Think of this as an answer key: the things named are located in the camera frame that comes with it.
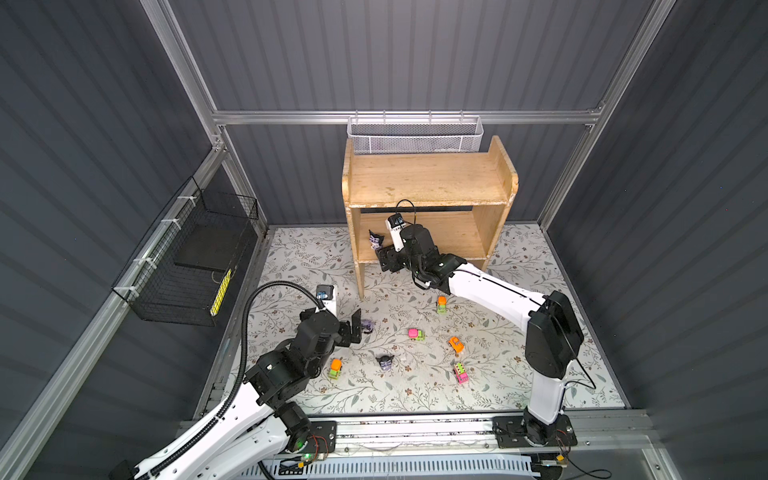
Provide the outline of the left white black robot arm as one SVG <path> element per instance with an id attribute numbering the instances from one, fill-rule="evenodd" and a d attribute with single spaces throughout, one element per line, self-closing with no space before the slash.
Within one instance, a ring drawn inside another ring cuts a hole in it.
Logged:
<path id="1" fill-rule="evenodd" d="M 307 309 L 296 336 L 261 355 L 233 397 L 137 465 L 126 461 L 110 479 L 230 479 L 247 467 L 306 443 L 311 421 L 292 398 L 317 378 L 336 347 L 362 340 L 361 311 L 349 322 Z"/>

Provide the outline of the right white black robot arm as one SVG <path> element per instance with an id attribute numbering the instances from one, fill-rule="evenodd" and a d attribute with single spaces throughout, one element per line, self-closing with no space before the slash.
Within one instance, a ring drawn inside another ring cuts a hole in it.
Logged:
<path id="1" fill-rule="evenodd" d="M 525 290 L 496 278 L 462 257 L 441 253 L 421 224 L 393 214 L 385 221 L 392 244 L 376 250 L 384 271 L 407 269 L 414 284 L 470 300 L 510 321 L 525 336 L 533 370 L 532 393 L 522 425 L 526 439 L 545 445 L 558 433 L 566 374 L 578 360 L 584 335 L 568 297 Z"/>

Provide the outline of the black purple toy figure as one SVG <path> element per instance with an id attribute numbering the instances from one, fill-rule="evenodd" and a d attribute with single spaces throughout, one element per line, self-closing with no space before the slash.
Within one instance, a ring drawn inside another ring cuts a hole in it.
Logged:
<path id="1" fill-rule="evenodd" d="M 384 246 L 385 236 L 369 231 L 370 246 L 374 251 L 378 251 Z"/>
<path id="2" fill-rule="evenodd" d="M 376 358 L 376 361 L 382 371 L 388 372 L 393 369 L 394 359 L 394 355 L 381 355 Z"/>

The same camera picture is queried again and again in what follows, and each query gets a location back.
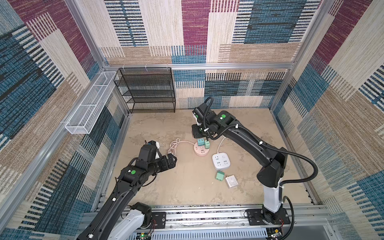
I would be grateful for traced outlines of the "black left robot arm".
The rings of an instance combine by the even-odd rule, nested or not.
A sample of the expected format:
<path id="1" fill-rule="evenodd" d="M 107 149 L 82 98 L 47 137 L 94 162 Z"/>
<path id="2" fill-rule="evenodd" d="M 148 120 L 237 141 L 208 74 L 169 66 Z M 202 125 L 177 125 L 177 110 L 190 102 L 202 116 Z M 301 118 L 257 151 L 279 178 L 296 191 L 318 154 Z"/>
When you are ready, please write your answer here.
<path id="1" fill-rule="evenodd" d="M 148 228 L 152 222 L 150 206 L 136 203 L 119 222 L 123 211 L 150 176 L 176 166 L 173 154 L 162 155 L 157 142 L 150 141 L 140 149 L 139 156 L 121 170 L 114 190 L 92 222 L 77 236 L 78 240 L 127 240 L 137 229 Z"/>

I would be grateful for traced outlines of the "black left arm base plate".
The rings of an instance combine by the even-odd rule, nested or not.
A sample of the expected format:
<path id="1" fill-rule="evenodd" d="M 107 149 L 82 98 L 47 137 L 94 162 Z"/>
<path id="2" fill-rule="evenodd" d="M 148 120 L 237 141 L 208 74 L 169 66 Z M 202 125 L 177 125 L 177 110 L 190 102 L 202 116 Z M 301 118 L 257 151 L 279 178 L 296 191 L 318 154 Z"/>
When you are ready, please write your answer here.
<path id="1" fill-rule="evenodd" d="M 164 229 L 166 226 L 167 213 L 166 212 L 151 212 L 144 214 L 144 222 L 140 229 Z"/>

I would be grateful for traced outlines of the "teal usb charger plug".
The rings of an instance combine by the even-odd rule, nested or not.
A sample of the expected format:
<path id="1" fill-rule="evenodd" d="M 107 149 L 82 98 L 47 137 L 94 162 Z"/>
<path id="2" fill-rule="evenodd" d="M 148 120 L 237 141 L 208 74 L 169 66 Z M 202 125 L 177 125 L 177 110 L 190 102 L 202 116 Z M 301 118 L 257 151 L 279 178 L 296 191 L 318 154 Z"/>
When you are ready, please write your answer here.
<path id="1" fill-rule="evenodd" d="M 204 146 L 205 145 L 205 140 L 204 139 L 198 139 L 198 146 Z"/>

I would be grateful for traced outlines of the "white usb charger plug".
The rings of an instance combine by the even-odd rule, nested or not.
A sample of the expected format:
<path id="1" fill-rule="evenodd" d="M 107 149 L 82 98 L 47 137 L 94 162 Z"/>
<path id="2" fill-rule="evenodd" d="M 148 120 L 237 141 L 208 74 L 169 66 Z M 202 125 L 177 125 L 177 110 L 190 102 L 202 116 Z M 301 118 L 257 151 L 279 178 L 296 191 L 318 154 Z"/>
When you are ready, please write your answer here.
<path id="1" fill-rule="evenodd" d="M 226 180 L 226 183 L 230 189 L 239 185 L 239 183 L 238 183 L 238 181 L 234 175 L 226 177 L 225 180 Z"/>

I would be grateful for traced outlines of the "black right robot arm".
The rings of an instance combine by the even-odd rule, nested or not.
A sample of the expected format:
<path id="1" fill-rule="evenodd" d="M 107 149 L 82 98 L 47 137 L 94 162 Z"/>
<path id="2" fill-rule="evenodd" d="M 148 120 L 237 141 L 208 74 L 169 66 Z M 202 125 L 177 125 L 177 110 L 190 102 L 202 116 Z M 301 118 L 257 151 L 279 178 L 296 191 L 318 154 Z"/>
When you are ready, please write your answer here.
<path id="1" fill-rule="evenodd" d="M 224 136 L 252 155 L 262 166 L 257 174 L 258 181 L 264 188 L 262 216 L 265 224 L 276 224 L 282 214 L 282 187 L 280 183 L 287 164 L 285 148 L 276 151 L 272 146 L 263 142 L 250 130 L 245 128 L 235 116 L 227 111 L 216 114 L 209 110 L 207 104 L 201 104 L 193 110 L 193 115 L 199 126 L 199 132 L 213 140 L 214 134 Z"/>

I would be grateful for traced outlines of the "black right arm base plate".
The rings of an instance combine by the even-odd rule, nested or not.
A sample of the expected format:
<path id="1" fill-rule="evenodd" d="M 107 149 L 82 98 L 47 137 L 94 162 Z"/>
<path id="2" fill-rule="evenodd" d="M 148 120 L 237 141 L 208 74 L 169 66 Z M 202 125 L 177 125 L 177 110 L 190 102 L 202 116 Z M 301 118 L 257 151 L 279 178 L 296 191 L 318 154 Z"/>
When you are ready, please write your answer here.
<path id="1" fill-rule="evenodd" d="M 272 213 L 264 208 L 248 209 L 245 211 L 245 217 L 248 219 L 250 226 L 281 226 L 291 224 L 291 219 L 284 208 L 280 208 L 276 213 Z"/>

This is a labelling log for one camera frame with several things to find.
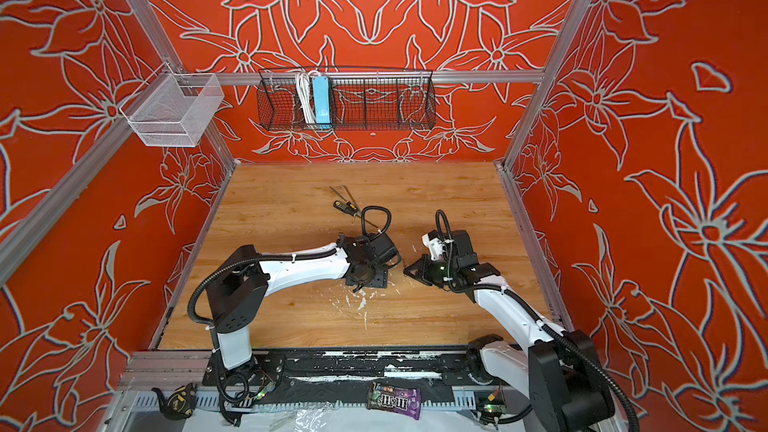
--- --- ---
• [What to produce] The total is all that is wanted here: please count the lines of the material that contain the word "plate".

• [Written solution] 2